- Poster
- Directed by: Aribam Syam Sharma
- Screenplay by: Arambam Ongbi Memchoubi
- Story by: Arambam Samarendra
- Produced by: Aribam Syam Sharma
- Starring: Leishangthem Tonthoi Lairenjam Olen
- Cinematography: Irom Maipak
- Edited by: Oinam Gautam Singh
- Music by: Aribam Uttam Sharma Ibopishak
- Production company: Aribam Syam Sharma Productions
- Distributed by: Doordarshan Kendra Imphal
- Release date: December 2012 (Guwahati);
- Running time: 75 minutes
- Country: India
- Language: Meiteilon (Manipuri)

= Leipaklei =

Leipaklei is a 2012 Manipuri film directed and produced by Aribam Syam Sharma. It stars Leishangthem Tonthoi in the title role. The story of the film was written by Arambam Samarendra and screenplay by Arambam Ongbi Memchoubi. Leipaklei was screened on the inaugural day of 5th Guwahati Film Festival 2012. It was also screened at the 18th Kolkata International Film Festival and 14th Jeonju International Film Festival (JIFF) held at Jeonju, South Korea. The film won the National Film Award for Best Feature Film in Manipuri at the 60th National Film Awards.

==Synopsis==
The film Leipaklei tells the story of Leipaklei, a woman named after a Manipuri flower. Like the flower whose habitat is the hard ground, she is surrounded by hard trials and ironies of fate: separation from the one who loved and is still loved by her, abandonment by her husband, the trials of being a single parent, the violence of the gaze of men who sees her as fair game.
Not unlike the flower Leipaklei, which hibernates beneath parched grounds – dreaming for a spring past, the protagonist dreams of the return of her beloved.
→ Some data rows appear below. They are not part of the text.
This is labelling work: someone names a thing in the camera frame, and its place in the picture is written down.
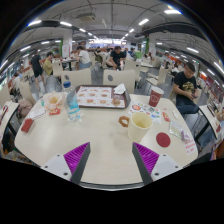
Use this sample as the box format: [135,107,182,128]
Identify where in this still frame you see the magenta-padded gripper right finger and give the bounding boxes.
[131,141,184,186]

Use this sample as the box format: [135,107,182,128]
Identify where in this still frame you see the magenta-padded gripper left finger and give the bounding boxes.
[40,141,92,185]

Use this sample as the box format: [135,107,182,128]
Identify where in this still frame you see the clear blue-capped water bottle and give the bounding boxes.
[62,80,82,122]

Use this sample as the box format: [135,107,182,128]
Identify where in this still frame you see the flat round red coaster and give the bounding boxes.
[155,131,172,148]

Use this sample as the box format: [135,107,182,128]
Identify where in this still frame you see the clear plastic packet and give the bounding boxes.
[168,119,193,142]

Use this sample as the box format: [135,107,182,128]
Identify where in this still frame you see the white table sign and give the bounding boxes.
[182,139,198,156]

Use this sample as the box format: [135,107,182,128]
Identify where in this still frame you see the colourful sticker sheet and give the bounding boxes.
[128,101,163,125]

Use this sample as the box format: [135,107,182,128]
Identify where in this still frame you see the red sauce packet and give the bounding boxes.
[48,107,62,116]

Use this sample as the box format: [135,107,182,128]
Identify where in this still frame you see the white wrapper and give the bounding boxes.
[171,109,180,121]

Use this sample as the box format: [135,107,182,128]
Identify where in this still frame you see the small red box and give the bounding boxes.
[20,118,35,134]

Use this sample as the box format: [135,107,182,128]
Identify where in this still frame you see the red paper cup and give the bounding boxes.
[148,85,165,108]

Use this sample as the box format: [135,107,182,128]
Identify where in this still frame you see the clear bag of fries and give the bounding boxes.
[42,92,65,112]

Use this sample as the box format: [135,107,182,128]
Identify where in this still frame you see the brown food tray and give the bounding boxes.
[75,84,132,110]

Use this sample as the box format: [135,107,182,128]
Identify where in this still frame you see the neighbouring cream table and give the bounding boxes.
[198,103,224,143]
[0,100,20,144]

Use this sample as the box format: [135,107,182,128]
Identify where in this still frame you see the crumpled white napkin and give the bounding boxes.
[113,83,127,95]

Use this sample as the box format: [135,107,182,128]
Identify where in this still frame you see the cream chair with round hole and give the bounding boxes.
[60,68,93,89]
[102,69,136,94]

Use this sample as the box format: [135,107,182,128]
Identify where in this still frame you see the person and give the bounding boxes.
[11,73,22,93]
[75,45,93,70]
[172,61,201,116]
[30,50,46,96]
[43,51,55,77]
[105,45,128,71]

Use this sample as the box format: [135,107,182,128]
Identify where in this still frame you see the far cream chairs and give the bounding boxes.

He returns.

==Cast==
- Leishangthem Tonthoi as Leipaklei
- Lairenjam Olen as Ibotomba
- Gurumayum Kalpana as Tamurei
- Thingom Pritam as Thoiba
- Gurumayum Priyogopal as Khura
- Sundari as Mandon
- Baby Rainy as Meme

== Accolades ==
Leipaklei won the National Film Award for Best Feature Film in Manipuri at the 60th National Film Awards. The citation for the National Award reads, "A simple story told in a straight-forward simple narrative highlighting social reality".